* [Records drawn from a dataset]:
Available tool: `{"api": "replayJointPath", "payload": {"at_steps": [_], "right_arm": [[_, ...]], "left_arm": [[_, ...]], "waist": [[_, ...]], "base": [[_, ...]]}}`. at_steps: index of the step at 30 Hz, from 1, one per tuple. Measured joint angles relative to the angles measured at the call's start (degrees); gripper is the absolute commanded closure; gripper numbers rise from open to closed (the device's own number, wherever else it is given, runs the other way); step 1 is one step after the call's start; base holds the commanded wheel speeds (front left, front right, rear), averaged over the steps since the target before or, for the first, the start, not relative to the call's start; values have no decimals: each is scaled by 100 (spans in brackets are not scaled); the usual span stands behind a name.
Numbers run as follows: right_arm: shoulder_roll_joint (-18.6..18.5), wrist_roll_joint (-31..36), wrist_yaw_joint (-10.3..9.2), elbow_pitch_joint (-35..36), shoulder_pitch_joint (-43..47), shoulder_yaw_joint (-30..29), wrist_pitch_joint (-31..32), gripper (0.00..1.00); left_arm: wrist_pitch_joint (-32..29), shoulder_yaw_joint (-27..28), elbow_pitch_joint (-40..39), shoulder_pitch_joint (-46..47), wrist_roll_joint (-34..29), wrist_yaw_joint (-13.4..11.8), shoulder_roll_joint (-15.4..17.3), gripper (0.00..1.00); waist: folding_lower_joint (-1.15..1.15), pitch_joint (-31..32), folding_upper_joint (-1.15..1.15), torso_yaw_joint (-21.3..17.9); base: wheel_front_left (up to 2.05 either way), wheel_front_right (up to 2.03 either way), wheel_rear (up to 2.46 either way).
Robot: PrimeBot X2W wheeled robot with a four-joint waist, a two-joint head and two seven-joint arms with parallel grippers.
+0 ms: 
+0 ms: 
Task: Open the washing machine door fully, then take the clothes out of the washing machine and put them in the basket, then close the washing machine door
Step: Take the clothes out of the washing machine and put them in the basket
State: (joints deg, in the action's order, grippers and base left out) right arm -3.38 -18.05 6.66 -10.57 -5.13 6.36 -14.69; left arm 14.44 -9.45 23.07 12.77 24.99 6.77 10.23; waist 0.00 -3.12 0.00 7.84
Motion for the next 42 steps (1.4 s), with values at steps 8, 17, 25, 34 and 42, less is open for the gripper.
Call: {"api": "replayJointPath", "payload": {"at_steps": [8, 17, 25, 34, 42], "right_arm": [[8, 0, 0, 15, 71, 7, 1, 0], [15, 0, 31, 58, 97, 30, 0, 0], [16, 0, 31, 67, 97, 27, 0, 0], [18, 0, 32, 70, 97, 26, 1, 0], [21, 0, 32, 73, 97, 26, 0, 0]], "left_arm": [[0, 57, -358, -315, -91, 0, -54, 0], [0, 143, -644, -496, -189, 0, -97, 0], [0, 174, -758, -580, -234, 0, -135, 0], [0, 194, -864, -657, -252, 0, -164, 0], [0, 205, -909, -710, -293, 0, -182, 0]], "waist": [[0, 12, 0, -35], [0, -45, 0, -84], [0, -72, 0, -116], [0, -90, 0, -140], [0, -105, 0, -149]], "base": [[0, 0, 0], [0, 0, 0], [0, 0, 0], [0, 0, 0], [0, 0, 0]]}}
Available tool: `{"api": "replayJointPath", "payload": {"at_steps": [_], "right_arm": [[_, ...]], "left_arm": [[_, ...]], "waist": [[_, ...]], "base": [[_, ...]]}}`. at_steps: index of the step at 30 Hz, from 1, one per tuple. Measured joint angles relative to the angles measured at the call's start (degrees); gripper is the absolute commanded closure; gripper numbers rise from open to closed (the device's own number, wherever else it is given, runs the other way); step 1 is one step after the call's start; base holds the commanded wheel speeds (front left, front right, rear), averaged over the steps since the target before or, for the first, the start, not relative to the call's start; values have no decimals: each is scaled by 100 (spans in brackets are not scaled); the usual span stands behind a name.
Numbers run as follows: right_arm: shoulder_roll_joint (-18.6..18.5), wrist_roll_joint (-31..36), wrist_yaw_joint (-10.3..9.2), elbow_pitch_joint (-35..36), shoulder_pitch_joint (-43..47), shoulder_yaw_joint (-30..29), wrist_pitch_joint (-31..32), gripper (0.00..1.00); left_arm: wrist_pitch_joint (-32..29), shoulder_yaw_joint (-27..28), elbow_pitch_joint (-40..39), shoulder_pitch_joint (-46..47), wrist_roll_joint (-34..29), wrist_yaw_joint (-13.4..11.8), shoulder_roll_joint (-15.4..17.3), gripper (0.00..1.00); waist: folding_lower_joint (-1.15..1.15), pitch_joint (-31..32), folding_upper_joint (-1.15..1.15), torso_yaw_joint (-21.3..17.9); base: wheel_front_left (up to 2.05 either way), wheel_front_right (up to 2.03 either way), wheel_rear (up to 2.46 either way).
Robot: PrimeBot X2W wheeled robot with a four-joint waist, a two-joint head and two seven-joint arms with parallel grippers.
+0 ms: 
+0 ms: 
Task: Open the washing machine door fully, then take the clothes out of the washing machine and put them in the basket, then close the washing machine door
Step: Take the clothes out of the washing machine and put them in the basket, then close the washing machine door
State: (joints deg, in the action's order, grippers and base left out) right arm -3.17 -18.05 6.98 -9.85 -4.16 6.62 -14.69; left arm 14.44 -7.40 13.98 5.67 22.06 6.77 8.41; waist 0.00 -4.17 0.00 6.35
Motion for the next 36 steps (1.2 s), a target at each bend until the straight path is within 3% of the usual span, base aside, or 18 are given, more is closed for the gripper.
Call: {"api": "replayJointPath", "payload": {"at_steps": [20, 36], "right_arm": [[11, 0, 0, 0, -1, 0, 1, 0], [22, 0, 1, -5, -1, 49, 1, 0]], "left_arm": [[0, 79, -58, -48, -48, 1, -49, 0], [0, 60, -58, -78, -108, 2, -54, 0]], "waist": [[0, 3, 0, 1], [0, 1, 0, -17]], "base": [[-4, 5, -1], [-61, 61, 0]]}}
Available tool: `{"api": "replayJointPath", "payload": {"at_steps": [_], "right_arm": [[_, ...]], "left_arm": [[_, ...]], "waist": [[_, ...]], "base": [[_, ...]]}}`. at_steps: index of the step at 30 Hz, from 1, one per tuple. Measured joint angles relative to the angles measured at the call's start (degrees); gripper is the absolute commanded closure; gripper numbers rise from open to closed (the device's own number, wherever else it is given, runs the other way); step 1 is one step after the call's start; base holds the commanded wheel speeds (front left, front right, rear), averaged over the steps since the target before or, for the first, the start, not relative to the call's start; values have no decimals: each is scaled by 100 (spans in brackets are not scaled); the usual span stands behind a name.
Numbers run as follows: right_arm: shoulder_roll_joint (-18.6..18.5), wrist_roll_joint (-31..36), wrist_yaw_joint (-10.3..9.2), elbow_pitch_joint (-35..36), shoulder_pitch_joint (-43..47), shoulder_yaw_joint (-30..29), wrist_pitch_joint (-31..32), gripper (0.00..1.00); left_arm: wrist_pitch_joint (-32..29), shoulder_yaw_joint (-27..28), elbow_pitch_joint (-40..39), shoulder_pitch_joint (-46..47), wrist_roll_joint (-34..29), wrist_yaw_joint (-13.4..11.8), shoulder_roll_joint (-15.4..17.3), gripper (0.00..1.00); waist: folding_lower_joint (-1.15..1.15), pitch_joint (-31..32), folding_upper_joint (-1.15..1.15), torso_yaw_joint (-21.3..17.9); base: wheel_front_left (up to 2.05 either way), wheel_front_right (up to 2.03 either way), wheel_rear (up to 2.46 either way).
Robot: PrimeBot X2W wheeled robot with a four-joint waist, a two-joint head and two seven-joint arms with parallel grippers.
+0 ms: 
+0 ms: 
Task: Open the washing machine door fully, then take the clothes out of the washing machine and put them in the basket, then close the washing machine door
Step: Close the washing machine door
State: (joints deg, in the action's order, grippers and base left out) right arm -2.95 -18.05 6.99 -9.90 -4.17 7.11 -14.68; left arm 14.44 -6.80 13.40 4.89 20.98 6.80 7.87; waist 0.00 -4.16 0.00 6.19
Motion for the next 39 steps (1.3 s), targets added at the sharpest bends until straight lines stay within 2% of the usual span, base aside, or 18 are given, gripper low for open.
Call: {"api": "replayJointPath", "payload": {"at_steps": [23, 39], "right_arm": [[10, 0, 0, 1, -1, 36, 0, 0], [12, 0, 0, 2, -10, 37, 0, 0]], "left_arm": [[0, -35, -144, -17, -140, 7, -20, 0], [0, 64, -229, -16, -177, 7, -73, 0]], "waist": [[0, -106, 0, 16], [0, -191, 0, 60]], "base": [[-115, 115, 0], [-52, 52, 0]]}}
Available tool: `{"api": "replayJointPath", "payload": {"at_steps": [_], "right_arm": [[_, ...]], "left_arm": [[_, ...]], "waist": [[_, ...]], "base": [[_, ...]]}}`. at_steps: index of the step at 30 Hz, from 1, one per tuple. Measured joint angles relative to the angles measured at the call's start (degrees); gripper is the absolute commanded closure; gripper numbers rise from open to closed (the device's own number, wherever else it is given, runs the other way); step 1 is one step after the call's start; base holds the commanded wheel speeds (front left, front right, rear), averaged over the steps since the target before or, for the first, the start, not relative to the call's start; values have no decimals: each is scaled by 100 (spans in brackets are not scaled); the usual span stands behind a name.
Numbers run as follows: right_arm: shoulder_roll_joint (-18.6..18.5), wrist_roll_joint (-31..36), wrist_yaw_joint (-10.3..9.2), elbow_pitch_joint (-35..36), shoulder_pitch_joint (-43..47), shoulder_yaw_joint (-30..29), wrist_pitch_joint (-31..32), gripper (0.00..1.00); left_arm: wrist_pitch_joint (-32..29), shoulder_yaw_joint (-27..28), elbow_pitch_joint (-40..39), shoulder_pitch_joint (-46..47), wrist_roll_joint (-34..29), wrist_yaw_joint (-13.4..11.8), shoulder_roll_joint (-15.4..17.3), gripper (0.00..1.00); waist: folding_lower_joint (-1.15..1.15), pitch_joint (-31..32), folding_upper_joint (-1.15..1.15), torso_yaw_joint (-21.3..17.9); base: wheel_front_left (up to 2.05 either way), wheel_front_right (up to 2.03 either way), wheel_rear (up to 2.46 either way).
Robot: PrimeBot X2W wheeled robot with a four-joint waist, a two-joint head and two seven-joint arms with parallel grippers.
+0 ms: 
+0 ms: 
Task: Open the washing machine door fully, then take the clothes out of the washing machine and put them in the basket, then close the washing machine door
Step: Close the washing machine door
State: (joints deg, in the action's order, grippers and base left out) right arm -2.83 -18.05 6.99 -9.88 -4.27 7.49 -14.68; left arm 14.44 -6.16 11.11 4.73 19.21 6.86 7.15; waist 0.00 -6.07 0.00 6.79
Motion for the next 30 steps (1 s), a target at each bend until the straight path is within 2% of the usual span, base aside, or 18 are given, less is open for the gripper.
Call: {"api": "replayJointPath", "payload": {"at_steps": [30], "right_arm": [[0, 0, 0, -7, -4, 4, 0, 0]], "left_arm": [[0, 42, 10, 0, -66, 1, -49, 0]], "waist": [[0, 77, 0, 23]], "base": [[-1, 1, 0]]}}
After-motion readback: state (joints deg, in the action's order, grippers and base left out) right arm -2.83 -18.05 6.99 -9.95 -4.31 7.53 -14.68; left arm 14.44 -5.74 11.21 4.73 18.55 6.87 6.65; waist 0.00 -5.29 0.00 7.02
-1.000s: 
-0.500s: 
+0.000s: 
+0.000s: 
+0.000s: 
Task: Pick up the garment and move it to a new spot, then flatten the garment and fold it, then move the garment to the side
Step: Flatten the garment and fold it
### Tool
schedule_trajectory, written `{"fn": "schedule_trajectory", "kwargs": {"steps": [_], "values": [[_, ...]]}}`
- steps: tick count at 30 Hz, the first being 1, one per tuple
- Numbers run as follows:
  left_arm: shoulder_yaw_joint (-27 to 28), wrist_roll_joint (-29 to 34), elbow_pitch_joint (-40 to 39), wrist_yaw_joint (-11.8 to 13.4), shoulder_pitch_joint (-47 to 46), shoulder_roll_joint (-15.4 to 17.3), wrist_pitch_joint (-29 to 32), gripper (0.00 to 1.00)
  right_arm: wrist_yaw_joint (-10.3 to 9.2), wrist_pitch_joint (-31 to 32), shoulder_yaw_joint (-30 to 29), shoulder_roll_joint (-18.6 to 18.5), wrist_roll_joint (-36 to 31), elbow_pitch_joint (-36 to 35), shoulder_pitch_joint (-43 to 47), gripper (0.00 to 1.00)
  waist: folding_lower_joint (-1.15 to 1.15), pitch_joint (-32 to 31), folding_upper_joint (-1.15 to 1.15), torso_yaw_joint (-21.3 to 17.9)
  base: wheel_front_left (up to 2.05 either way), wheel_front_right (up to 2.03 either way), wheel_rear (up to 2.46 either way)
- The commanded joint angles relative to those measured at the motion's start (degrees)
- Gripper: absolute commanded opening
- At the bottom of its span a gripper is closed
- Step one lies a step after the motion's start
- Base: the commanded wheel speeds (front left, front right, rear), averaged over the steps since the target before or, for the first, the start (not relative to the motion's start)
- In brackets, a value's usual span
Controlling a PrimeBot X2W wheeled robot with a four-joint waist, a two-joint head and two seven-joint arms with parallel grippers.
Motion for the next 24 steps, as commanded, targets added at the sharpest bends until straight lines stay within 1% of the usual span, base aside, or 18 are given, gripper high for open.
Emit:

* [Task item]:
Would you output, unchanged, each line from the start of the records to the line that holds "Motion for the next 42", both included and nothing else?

* [Answer box]:
Available tool: `{"api": "replayJointPath", "payload": {"at_steps": [_], "right_arm": [[_, ...]], "left_arm": [[_, ...]], "waist": [[_, ...]], "base": [[_, ...]]}}`. at_steps: index of the step at 30 Hz, from 1, one per tuple. Measured joint angles relative to the angles measured at the call's start (degrees); gripper is the absolute commanded closure; gripper numbers rise from open to closed (the device's own number, wherever else it is given, runs the other way); step 1 is one step after the call's start; base holds the commanded wheel speeds (front left, front right, rear), averaged over the steps since the target before or, for the first, the start, not relative to the call's start; values have no decimals: each is scaled by 100 (spans in brackets are not scaled); the usual span stands behind a name.
Numbers run as follows: right_arm: shoulder_roll_joint (-18.6..18.5), wrist_roll_joint (-31..36), wrist_yaw_joint (-10.3..9.2), elbow_pitch_joint (-35..36), shoulder_pitch_joint (-43..47), shoulder_yaw_joint (-30..29), wrist_pitch_joint (-31..32), gripper (0.00..1.00); left_arm: wrist_pitch_joint (-32..29), shoulder_yaw_joint (-27..28), elbow_pitch_joint (-40..39), shoulder_pitch_joint (-46..47), wrist_roll_joint (-34..29), wrist_yaw_joint (-13.4..11.8), shoulder_roll_joint (-15.4..17.3), gripper (0.00..1.00); waist: folding_lower_joint (-1.15..1.15), pitch_joint (-31..32), folding_upper_joint (-1.15..1.15), torso_yaw_joint (-21.3..17.9); base: wheel_front_left (up to 2.05 either way), wheel_front_right (up to 2.03 either way), wheel_rear (up to 2.46 either way).
Robot: PrimeBot X2W wheeled robot with a four-joint waist, a two-joint head and two seven-joint arms with parallel grippers.
+0 ms: 
+0 ms: 
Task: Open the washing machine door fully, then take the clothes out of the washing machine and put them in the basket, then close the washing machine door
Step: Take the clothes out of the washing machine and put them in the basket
State: (joints deg, in the action's order, grippers and base left out) right arm -3.38 -18.05 6.66 -10.57 -5.13 6.36 -14.69; left arm 14.44 -9.45 23.07 12.77 24.99 6.77 10.23; waist 0.00 -3.12 0.00 7.84
Motion for the next 42 steps (1.4 s), with values at steps 8, 17, 25, 34 and 42, less is open for the gripper.

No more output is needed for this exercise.